◆ **What you need to do**
From the data underneath, reproduce exactly the stretch that begins at the line with "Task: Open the" and ends after the line with "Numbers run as".

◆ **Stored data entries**
* * * * * * *
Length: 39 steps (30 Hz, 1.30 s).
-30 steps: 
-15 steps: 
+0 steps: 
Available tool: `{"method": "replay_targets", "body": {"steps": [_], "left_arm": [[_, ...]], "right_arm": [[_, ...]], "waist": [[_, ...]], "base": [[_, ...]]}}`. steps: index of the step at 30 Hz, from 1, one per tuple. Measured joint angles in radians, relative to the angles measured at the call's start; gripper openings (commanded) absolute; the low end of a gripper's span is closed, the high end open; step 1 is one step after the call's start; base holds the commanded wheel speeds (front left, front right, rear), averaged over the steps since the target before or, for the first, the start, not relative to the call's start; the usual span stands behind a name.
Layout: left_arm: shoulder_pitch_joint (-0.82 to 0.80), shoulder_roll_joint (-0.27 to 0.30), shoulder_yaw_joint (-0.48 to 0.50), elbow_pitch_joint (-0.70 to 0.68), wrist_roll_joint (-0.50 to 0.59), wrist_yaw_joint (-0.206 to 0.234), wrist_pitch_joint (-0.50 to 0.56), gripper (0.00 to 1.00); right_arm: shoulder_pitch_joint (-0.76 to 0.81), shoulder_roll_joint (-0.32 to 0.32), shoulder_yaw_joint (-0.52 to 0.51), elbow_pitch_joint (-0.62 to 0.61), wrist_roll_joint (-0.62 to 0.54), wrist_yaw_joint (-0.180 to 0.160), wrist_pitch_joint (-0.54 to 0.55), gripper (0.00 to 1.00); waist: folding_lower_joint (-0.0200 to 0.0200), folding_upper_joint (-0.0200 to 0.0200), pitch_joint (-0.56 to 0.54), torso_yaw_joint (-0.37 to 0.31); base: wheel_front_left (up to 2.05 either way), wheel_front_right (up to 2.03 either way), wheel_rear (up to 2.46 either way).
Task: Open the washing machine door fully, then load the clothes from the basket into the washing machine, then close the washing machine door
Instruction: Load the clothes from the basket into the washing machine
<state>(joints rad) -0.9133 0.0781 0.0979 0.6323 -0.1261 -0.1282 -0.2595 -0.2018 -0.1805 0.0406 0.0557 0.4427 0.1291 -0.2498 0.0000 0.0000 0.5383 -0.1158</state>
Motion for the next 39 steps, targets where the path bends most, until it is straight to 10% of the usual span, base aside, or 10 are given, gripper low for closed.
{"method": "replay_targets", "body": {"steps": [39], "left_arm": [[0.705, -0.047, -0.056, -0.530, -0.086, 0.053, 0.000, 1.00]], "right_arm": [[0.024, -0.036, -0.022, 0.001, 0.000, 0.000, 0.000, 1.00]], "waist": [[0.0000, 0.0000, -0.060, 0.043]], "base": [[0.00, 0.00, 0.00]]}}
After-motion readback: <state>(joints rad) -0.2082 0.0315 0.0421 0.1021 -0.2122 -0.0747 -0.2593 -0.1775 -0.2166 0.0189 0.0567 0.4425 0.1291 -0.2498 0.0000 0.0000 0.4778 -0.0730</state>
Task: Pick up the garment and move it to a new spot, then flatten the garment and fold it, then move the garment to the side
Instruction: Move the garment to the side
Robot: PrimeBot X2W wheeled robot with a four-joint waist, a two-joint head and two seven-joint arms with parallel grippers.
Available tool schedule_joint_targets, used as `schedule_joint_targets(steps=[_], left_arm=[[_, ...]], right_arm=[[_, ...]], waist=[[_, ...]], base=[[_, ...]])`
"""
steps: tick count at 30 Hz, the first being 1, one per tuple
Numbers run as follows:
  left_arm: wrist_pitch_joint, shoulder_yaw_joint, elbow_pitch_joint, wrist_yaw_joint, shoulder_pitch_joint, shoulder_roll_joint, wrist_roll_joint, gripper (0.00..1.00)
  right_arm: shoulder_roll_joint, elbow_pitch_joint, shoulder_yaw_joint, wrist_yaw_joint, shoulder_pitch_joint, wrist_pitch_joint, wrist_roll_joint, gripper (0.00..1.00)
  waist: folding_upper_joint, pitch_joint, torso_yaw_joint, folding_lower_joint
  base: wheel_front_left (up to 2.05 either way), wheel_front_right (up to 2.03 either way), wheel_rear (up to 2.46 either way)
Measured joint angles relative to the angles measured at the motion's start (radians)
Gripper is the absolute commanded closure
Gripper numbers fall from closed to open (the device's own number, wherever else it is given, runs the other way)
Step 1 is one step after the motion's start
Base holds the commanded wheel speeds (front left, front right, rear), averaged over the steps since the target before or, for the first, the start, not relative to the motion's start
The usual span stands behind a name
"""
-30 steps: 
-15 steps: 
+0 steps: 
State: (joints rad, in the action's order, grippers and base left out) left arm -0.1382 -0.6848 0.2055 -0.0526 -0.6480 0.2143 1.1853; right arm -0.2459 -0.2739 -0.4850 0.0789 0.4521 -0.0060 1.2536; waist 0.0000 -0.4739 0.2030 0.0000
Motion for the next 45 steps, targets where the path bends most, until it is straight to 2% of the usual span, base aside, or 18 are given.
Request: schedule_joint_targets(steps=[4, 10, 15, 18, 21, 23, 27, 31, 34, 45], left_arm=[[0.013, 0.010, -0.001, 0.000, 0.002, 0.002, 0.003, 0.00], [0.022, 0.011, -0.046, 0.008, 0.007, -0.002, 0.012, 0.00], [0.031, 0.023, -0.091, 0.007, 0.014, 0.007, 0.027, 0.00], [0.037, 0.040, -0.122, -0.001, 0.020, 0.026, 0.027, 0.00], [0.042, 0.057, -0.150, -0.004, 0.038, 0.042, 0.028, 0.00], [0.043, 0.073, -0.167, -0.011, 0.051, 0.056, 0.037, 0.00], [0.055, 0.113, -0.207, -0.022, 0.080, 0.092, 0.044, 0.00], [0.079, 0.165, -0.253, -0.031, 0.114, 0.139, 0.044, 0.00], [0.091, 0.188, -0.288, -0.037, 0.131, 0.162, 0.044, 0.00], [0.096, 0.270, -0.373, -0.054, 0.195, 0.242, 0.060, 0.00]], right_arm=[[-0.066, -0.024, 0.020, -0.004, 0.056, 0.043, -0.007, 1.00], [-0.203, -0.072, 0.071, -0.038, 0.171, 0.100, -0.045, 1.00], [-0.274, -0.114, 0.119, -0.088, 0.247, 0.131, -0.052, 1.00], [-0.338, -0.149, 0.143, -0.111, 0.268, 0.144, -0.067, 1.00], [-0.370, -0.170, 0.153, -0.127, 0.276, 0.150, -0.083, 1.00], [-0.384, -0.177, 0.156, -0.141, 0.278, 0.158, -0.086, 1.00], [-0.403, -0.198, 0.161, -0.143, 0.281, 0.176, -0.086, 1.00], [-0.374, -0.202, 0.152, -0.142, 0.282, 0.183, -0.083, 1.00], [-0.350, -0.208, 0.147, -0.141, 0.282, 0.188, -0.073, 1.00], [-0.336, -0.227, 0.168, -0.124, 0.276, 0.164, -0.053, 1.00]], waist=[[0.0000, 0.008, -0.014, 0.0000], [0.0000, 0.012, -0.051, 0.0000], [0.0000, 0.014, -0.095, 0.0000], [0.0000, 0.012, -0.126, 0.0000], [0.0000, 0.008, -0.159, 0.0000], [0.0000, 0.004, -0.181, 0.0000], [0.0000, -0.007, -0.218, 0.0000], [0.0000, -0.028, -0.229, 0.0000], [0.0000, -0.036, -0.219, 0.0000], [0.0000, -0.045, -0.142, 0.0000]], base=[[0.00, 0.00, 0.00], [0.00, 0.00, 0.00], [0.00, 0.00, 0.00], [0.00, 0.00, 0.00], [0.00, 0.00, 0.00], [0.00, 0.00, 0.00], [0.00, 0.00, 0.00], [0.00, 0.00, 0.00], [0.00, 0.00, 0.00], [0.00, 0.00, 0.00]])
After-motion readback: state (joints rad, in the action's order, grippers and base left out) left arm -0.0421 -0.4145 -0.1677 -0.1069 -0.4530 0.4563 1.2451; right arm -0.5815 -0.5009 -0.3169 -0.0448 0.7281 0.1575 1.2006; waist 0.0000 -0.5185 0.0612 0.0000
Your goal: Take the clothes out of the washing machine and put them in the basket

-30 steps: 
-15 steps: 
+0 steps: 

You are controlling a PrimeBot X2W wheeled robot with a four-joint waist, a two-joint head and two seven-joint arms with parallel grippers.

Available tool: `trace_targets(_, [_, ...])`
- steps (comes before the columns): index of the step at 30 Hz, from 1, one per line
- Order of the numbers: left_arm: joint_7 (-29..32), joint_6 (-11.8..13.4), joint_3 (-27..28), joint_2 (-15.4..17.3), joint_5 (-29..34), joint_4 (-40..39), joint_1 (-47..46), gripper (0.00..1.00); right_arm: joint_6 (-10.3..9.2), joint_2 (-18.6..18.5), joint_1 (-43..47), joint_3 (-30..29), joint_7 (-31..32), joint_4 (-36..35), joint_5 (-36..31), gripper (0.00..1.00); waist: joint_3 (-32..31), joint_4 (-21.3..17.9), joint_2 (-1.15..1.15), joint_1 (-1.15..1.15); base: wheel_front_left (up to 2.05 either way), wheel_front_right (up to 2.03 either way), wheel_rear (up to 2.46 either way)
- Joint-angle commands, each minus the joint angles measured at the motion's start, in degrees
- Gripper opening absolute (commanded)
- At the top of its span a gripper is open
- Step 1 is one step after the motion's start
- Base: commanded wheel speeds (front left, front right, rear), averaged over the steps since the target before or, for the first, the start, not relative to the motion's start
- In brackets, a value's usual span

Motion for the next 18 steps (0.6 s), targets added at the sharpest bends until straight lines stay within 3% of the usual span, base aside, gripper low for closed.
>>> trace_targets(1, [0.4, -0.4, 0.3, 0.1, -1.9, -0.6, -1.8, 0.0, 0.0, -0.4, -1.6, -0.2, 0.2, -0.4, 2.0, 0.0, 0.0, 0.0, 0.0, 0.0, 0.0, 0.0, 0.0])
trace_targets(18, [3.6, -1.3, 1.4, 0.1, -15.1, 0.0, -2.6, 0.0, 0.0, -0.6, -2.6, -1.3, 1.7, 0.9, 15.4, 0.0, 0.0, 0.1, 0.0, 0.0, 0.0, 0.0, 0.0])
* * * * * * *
◆ **Your solution**
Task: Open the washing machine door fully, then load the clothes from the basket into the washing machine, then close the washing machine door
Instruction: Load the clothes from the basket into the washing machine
<state>(joints rad) -0.9133 0.0781 0.0979 0.6323 -0.1261 -0.1282 -0.2595 -0.2018 -0.1805 0.0406 0.0557 0.4427 0.1291 -0.2498 0.0000 0.0000 0.5383 -0.1158</state>
Motion for the next 39 steps, targets where the path bends most, until it is straight to 10% of the usual span, base aside, or 10 are given, gripper low for closed.
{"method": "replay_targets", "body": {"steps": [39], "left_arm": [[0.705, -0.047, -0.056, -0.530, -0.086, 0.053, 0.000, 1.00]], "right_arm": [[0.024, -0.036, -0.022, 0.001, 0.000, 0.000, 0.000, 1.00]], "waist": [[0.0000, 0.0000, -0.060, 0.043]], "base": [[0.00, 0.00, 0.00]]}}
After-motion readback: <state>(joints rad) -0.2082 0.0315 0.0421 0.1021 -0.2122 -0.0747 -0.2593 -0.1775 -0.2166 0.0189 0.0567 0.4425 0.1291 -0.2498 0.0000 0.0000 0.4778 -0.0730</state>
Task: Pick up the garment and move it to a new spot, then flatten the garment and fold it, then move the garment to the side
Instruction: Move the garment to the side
Robot: PrimeBot X2W wheeled robot with a four-joint waist, a two-joint head and two seven-joint arms with parallel grippers.
Available tool schedule_joint_targets, used as `schedule_joint_targets(steps=[_], left_arm=[[_, ...]], right_arm=[[_, ...]], waist=[[_, ...]], base=[[_, ...]])`
"""
steps: tick count at 30 Hz, the first being 1, one per tuple
Numbers run as follows:

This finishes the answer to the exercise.